== Action item ==
Only the lines below between the ones containing "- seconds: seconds" and "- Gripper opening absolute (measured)", inclusive, are to be reproduced, each exactly as it stands.
>>>>
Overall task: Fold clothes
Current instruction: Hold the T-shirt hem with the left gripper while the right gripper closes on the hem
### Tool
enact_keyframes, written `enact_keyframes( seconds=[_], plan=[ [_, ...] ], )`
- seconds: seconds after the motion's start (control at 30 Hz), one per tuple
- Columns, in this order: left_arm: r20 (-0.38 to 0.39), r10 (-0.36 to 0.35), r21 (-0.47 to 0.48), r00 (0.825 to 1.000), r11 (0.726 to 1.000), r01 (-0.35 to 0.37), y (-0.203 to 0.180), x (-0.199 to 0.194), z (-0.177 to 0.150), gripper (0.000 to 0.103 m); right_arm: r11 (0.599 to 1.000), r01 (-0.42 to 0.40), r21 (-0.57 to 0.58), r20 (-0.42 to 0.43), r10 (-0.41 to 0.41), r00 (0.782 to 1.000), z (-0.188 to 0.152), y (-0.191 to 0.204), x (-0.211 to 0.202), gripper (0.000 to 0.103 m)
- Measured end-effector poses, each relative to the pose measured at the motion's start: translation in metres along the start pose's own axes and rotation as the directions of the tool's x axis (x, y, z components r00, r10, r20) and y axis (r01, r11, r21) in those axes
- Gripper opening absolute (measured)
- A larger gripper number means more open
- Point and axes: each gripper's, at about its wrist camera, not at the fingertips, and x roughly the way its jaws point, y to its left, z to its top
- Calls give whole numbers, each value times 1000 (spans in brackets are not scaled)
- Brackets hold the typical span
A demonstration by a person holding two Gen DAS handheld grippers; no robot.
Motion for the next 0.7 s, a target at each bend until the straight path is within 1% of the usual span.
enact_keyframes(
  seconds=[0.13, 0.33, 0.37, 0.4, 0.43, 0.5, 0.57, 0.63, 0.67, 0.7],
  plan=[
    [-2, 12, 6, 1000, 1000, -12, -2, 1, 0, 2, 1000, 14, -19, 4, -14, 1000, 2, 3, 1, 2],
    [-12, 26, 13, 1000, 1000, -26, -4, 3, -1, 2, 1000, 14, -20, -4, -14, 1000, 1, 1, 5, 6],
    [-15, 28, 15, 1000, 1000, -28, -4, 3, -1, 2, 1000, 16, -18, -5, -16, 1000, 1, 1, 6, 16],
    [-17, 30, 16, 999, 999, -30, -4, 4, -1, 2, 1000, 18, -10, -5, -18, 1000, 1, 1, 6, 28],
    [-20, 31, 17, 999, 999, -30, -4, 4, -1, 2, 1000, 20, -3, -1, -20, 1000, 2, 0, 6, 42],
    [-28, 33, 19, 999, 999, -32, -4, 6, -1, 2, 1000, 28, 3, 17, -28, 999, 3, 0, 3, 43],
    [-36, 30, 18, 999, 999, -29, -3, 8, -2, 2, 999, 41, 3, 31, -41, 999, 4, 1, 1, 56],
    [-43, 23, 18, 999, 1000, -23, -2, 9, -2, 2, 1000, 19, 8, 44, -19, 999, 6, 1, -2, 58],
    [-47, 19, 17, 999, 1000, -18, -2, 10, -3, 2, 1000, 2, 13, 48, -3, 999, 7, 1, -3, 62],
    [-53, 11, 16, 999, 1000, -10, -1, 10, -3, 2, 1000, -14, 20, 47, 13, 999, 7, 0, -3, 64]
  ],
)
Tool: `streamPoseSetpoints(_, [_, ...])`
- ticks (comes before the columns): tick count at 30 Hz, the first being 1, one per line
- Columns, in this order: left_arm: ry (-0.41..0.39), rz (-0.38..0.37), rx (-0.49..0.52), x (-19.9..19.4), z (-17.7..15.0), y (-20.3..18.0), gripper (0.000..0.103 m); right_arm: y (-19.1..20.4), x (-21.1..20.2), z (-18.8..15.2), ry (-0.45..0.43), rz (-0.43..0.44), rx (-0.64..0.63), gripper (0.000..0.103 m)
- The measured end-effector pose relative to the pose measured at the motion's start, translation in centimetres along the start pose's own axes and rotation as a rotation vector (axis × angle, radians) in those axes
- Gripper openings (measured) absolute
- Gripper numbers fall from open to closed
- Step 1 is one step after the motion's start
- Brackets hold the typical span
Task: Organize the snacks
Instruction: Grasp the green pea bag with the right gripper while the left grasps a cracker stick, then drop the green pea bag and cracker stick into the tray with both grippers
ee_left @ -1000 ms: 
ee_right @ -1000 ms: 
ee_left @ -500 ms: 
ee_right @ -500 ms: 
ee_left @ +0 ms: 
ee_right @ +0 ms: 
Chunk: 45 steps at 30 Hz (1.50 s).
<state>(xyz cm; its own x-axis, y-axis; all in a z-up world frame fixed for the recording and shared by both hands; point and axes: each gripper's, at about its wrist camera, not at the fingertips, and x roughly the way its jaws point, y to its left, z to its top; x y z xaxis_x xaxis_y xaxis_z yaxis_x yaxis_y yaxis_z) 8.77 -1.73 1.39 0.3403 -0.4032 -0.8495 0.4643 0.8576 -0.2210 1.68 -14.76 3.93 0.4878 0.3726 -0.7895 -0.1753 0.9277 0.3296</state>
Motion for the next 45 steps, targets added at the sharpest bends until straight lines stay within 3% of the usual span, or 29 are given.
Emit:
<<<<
== Result for this exercise ==
- seconds: seconds after the motion's start (control at 30 Hz), one per tuple
- Columns, in this order: left_arm: r20 (-0.38 to 0.39), r10 (-0.36 to 0.35), r21 (-0.47 to 0.48), r00 (0.825 to 1.000), r11 (0.726 to 1.000), r01 (-0.35 to 0.37), y (-0.203 to 0.180), x (-0.199 to 0.194), z (-0.177 to 0.150), gripper (0.000 to 0.103 m); right_arm: r11 (0.599 to 1.000), r01 (-0.42 to 0.40), r21 (-0.57 to 0.58), r20 (-0.42 to 0.43), r10 (-0.41 to 0.41), r00 (0.782 to 1.000), z (-0.188 to 0.152), y (-0.191 to 0.204), x (-0.211 to 0.202), gripper (0.000 to 0.103 m)
- Measured end-effector poses, each relative to the pose measured at the motion's start: translation in metres along the start pose's own axes and rotation as the directions of the tool's x axis (x, y, z components r00, r10, r20) and y axis (r01, r11, r21) in those axes
- Gripper opening absolute (measured)

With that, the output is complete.